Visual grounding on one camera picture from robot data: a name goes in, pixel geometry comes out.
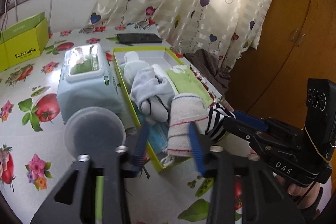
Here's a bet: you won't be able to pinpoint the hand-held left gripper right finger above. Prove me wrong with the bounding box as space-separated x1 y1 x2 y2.
188 124 308 224

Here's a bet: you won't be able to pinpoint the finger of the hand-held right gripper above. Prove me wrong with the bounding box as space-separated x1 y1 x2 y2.
234 110 269 133
223 116 261 148

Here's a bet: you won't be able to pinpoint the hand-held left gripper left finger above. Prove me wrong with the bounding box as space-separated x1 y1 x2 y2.
33 123 150 224

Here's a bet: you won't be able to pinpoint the blue face mask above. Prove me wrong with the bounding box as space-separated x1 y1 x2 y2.
136 112 175 168

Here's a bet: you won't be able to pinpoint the black white striped sock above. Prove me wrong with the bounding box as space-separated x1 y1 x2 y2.
205 105 236 141

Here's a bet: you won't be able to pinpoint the grey socks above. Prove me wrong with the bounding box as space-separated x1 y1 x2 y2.
130 68 175 125

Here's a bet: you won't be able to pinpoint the light green cloth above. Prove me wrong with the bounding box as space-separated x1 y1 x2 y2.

Problem description: Could you write out the records again exactly, without any of their pictures?

Problem solution:
Visual grounding on one camera picture from robot data: a name goes in, pixel geometry comes out.
Here's a bet: you won't be able to pinpoint the hand-held left gripper right finger above. Prove me wrong with the bounding box as space-separated x1 y1 x2 y2.
188 124 308 224

Here's a bet: you won't be able to pinpoint the finger of the hand-held right gripper above. Prove me wrong with the bounding box as space-separated x1 y1 x2 y2.
234 110 269 133
223 116 261 148

Here's a bet: you won't be able to pinpoint the hand-held left gripper left finger above. Prove me wrong with the bounding box as space-separated x1 y1 x2 y2.
33 123 150 224

Here's a bet: you won't be able to pinpoint the blue face mask above. Prove me wrong with the bounding box as space-separated x1 y1 x2 y2.
136 112 175 168

Here's a bet: you won't be able to pinpoint the black white striped sock above. Prove me wrong with the bounding box as space-separated x1 y1 x2 y2.
205 105 236 141

Here's a bet: you won't be able to pinpoint the grey socks above. Prove me wrong with the bounding box as space-separated x1 y1 x2 y2.
130 68 175 125

Here's a bet: you won't be able to pinpoint the light green cloth above. Prove me wrong with the bounding box as space-separated x1 y1 x2 y2.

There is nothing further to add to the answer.